*EXERCISE REQUIREMENTS:*
Please copy exactly the lines that run from the start of the entries to the line containing "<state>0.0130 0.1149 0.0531", inclusive.

*THE DATA:*
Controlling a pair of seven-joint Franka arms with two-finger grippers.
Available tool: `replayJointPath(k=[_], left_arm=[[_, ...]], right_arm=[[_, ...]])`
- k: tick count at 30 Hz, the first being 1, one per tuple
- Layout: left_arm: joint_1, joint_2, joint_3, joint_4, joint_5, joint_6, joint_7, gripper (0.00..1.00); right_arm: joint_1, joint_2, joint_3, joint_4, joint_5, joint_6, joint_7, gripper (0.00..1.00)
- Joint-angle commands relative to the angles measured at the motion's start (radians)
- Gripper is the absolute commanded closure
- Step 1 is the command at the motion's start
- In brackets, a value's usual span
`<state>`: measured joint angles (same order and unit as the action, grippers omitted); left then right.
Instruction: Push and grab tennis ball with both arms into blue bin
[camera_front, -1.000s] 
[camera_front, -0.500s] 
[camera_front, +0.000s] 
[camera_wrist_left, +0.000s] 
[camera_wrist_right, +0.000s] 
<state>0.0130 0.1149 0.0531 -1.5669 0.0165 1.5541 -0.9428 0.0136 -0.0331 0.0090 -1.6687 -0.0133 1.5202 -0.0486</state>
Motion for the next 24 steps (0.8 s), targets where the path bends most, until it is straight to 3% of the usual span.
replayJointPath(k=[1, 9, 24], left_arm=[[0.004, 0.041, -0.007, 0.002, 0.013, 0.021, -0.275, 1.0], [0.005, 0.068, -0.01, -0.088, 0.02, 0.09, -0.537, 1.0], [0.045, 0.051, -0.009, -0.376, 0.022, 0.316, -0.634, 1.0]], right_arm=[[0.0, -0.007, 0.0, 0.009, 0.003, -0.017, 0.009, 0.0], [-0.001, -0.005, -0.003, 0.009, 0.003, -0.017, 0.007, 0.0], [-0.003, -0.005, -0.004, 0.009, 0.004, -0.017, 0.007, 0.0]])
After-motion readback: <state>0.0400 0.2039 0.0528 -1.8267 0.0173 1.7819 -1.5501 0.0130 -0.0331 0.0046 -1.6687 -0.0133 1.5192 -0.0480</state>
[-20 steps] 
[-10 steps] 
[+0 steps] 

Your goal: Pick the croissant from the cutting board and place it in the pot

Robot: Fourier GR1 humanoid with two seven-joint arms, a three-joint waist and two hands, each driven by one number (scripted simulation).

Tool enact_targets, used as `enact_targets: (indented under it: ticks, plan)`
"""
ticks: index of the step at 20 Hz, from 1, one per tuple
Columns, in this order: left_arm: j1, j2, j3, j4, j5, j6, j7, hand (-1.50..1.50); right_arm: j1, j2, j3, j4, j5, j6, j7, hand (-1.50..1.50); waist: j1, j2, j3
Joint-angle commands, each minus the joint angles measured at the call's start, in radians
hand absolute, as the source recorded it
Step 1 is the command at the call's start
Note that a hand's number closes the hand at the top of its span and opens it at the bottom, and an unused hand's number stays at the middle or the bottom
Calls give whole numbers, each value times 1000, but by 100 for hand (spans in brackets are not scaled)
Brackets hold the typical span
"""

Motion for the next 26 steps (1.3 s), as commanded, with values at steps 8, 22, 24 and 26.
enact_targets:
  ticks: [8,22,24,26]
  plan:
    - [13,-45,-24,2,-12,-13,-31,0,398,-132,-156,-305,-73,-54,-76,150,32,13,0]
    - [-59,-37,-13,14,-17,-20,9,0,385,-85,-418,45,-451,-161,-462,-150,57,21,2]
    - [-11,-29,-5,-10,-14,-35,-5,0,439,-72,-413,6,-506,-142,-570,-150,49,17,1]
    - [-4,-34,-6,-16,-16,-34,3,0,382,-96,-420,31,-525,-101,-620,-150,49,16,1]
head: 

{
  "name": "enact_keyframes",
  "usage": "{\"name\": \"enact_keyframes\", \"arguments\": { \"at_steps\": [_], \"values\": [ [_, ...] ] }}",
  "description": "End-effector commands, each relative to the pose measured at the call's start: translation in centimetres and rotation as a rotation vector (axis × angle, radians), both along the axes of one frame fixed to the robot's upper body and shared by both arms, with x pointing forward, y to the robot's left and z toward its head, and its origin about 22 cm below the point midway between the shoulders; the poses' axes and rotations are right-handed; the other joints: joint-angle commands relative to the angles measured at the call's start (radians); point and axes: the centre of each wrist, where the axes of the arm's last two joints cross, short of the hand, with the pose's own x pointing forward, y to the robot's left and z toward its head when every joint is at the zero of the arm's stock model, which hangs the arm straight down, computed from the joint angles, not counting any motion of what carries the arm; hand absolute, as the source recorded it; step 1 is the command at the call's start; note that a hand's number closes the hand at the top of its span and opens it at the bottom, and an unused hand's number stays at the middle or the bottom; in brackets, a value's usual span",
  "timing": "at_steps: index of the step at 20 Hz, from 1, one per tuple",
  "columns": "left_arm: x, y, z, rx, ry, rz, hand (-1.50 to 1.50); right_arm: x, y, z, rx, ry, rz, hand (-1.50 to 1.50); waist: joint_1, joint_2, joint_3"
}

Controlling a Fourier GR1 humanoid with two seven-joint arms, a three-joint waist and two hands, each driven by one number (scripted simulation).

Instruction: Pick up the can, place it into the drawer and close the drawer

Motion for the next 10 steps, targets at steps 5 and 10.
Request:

*WRITTEN RESPONSE:*
Controlling a pair of seven-joint Franka arms with two-finger grippers.
Available tool: `replayJointPath(k=[_], left_arm=[[_, ...]], right_arm=[[_, ...]])`
- k: tick count at 30 Hz, the first being 1, one per tuple
- Layout: left_arm: joint_1, joint_2, joint_3, joint_4, joint_5, joint_6, joint_7, gripper (0.00..1.00); right_arm: joint_1, joint_2, joint_3, joint_4, joint_5, joint_6, joint_7, gripper (0.00..1.00)
- Joint-angle commands relative to the angles measured at the motion's start (radians)
- Gripper is the absolute commanded closure
- Step 1 is the command at the motion's start
- In brackets, a value's usual span
`<state>`: measured joint angles (same order and unit as the action, grippers omitted); left then right.
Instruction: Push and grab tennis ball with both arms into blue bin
[camera_front, -1.000s] 
[camera_front, -0.500s] 
[camera_front, +0.000s] 
[camera_wrist_left, +0.000s] 
[camera_wrist_right, +0.000s] 
<state>0.0130 0.1149 0.0531 -1.5669 0.0165 1.5541 -0.9428 0.0136 -0.0331 0.0090 -1.6687 -0.0133 1.5202 -0.0486</state>

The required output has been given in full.